### DIRECTIONS
In the entries below, find every line with the string "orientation" and copy it.

### SUPPLIED ENTRIES
- - - -
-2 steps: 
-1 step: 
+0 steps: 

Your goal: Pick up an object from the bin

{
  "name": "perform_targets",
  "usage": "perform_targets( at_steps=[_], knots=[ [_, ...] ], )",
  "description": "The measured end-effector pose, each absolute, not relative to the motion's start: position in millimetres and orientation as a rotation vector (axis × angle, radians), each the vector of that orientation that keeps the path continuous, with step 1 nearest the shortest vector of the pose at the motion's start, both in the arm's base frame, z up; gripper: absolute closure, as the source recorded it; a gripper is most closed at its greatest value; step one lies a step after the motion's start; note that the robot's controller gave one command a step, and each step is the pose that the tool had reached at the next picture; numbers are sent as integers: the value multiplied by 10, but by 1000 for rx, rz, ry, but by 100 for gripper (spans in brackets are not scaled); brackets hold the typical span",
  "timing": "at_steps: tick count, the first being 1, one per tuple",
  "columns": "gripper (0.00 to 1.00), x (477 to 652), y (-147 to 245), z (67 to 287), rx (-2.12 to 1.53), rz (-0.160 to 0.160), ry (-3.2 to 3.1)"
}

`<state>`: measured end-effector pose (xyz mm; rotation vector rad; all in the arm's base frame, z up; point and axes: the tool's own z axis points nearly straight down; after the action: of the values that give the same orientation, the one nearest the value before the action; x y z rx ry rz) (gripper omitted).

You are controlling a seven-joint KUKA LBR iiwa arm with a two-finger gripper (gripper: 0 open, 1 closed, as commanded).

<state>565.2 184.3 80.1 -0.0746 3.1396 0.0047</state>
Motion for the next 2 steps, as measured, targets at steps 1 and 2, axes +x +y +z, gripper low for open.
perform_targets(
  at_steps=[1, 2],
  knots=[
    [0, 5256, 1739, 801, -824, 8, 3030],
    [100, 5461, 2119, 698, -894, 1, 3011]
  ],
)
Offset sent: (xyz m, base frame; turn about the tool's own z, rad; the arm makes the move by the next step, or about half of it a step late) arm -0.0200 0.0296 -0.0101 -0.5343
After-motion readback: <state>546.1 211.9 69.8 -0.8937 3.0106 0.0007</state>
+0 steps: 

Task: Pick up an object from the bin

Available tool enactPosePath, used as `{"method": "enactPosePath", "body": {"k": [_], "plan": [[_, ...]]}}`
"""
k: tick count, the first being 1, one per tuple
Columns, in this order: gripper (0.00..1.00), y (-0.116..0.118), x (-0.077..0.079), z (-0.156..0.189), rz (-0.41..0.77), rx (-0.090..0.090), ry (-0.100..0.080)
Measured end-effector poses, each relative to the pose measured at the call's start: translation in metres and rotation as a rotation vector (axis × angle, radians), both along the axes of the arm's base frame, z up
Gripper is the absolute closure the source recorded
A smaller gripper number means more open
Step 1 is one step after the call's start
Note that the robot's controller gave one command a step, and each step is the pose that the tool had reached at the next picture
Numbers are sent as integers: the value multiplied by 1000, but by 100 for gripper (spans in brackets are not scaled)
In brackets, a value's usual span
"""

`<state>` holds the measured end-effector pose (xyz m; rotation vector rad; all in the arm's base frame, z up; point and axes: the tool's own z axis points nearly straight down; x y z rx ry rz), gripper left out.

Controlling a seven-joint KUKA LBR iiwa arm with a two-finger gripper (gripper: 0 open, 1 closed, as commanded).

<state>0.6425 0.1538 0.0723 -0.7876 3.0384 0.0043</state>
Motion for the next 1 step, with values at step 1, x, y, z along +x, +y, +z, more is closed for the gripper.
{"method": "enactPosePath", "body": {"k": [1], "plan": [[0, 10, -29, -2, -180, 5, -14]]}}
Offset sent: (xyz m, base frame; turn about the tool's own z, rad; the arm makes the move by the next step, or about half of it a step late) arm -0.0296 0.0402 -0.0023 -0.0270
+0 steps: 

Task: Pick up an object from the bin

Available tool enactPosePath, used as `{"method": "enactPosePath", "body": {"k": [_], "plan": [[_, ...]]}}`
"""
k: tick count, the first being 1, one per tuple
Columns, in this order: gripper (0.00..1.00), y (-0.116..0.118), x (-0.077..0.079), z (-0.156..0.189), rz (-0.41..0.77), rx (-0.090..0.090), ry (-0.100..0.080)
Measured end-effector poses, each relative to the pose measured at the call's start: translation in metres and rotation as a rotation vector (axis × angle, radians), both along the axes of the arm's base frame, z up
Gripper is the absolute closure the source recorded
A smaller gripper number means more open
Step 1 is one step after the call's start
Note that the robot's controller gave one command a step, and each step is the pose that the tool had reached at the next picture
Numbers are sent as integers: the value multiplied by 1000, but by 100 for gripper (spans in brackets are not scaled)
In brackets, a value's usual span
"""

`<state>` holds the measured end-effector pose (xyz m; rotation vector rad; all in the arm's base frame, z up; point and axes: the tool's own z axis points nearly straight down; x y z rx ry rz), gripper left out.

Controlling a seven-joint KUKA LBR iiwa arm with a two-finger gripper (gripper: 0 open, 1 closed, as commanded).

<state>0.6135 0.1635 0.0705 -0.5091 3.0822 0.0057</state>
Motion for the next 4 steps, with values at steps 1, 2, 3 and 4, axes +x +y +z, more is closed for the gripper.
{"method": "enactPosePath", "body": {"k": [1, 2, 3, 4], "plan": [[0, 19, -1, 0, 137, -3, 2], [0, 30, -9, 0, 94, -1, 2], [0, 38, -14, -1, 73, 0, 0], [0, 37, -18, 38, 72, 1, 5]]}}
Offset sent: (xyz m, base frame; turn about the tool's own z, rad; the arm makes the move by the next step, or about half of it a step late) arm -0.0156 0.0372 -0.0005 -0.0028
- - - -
### SOLUTION
  "description": "The measured end-effector pose, each absolute, not relative to the motion's start: position in millimetres and orientation as a rotation vector (axis × angle, radians), each the vector of that orientation that keeps the path continuous, with step 1 nearest the shortest vector of the pose at the motion's start, both in the arm's base frame, z up; gripper: absolute closure, as the source recorded it; a gripper is most closed at its greatest value; step one lies a step after the motion's start; note that the robot's controller gave one command a step, and each step is the pose that the tool had reached at the next picture; numbers are sent as integers: the value multiplied by 10, but by 1000 for rx, rz, ry, but by 100 for gripper (spans in brackets are not scaled); brackets hold the typical span",
`<state>`: measured end-effector pose (xyz mm; rotation vector rad; all in the arm's base frame, z up; point and axes: the tool's own z axis points nearly straight down; after the action: of the values that give the same orientation, the one nearest the value before the action; x y z rx ry rz) (gripper omitted).

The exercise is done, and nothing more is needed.